- PROBLEM DESCRIPTION: Every line with "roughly" in it should be copied from the data.

(Records drawn from a dataset)
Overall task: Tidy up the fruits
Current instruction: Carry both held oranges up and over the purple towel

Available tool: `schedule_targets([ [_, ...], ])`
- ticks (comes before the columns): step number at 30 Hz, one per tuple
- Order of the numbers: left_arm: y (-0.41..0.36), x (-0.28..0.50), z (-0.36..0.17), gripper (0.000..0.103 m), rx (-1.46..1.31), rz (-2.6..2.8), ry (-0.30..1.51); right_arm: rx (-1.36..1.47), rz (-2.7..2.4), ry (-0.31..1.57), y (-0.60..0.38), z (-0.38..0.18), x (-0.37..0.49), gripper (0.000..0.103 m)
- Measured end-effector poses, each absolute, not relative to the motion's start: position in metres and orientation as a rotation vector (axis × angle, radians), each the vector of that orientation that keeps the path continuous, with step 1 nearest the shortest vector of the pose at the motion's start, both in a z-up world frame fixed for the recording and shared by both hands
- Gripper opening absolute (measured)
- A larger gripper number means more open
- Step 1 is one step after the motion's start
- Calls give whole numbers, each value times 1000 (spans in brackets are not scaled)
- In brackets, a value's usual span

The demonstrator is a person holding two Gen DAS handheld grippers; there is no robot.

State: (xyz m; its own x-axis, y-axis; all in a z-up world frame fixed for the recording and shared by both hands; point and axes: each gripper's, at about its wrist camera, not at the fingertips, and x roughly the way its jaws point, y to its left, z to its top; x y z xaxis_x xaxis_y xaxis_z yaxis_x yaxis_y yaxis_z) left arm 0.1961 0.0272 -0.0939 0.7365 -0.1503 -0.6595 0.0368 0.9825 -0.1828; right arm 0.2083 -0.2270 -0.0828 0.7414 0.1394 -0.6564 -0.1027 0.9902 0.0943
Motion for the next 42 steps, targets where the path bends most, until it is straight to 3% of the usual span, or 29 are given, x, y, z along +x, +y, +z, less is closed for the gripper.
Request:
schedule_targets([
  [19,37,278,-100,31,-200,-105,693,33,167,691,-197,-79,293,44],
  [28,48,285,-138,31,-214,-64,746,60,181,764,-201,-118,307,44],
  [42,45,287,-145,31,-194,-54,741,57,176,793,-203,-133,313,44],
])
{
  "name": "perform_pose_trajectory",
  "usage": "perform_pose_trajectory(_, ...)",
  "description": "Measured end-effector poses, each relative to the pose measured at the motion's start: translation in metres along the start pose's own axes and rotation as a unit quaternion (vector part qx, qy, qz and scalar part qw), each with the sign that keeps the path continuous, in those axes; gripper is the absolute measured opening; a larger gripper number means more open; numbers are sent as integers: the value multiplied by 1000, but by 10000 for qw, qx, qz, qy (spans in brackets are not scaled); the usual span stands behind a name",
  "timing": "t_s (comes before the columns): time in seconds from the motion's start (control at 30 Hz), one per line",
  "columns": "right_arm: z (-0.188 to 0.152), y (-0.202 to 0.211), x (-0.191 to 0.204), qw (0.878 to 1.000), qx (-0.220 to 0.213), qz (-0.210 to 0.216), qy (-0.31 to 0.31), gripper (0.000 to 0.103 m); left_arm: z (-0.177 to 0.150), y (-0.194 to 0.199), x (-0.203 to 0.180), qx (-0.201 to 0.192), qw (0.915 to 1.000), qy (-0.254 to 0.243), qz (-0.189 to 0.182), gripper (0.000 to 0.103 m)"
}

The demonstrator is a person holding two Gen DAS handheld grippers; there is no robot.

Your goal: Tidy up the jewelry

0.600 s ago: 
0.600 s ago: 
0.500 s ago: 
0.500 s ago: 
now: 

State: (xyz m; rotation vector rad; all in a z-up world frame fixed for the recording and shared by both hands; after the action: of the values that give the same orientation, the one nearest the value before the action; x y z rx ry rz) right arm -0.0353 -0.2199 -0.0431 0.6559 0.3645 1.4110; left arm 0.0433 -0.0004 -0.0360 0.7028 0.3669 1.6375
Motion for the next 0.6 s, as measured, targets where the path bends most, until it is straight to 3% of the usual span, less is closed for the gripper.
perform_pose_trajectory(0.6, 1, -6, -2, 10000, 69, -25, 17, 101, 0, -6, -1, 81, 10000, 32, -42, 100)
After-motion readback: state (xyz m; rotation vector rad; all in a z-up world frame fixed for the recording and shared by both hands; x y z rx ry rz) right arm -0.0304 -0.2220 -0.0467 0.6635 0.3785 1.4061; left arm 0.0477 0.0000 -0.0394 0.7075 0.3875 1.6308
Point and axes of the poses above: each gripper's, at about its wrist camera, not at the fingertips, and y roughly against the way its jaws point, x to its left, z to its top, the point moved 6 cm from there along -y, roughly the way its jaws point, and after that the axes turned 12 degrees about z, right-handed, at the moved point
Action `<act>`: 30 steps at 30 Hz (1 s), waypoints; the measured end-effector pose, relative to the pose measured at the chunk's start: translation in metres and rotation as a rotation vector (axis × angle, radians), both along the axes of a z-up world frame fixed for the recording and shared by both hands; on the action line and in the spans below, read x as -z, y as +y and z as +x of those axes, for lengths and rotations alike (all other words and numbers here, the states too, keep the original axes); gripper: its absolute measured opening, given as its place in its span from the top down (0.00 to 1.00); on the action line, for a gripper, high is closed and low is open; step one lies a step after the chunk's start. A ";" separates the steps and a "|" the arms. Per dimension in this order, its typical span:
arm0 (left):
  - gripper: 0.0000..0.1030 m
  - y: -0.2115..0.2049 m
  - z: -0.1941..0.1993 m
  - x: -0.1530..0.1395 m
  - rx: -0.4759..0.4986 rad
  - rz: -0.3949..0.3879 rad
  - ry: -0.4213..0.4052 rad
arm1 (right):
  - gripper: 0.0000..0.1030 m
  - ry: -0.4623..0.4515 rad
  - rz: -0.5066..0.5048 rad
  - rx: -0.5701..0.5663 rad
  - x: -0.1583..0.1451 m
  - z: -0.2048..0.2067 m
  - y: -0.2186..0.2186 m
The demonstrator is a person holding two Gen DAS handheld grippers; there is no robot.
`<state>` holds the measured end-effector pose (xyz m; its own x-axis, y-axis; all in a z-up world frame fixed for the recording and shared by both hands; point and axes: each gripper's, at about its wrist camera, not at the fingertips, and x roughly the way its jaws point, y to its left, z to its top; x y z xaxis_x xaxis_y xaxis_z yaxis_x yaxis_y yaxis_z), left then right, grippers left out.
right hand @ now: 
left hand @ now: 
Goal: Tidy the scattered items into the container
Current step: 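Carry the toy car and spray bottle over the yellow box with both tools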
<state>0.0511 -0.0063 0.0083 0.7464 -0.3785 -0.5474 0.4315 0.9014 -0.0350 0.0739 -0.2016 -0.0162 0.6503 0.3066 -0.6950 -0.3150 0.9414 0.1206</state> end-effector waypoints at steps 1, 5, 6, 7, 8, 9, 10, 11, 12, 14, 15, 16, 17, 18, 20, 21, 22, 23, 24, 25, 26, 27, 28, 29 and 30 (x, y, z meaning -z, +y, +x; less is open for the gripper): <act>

- ANSWER TO THIS TASK:
State: (xyz m; its own x-axis, y-axis; all in a z-up world frame fixed for the recording and shared by both hands; point and axes: each gripper's, at about its wrist camera, not at the fingertips, and x roughly the way its jaws point, y to its left, z to its top; x y z xaxis_x xaxis_y xaxis_z yaxis_x yaxis_y yaxis_z) left arm 0.1961 0.0272 -0.0939 0.7365 -0.1503 -0.6595 0.0368 0.9825 -0.1828; right arm 0.2083 -0.2270 -0.0828 0.7414 0.1394 -0.6564 -0.1027 0.9902 0.0943
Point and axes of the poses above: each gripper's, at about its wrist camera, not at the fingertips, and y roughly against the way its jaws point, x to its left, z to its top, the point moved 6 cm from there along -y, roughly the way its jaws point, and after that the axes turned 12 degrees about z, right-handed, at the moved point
`<state>` holds the measured end-effector pose (xyz m; its own x-axis, y-axis; all in a z-up world frame fixed for the recording and shared by both hands; point and axes: each gripper's, at about its wrist camera, not at the fingertips, and x roughly the way its jaws point, y to its left, z to its top; x y z xaxis_x xaxis_y xaxis_z yaxis_x yaxis_y yaxis_z), left then right, grippers left out.

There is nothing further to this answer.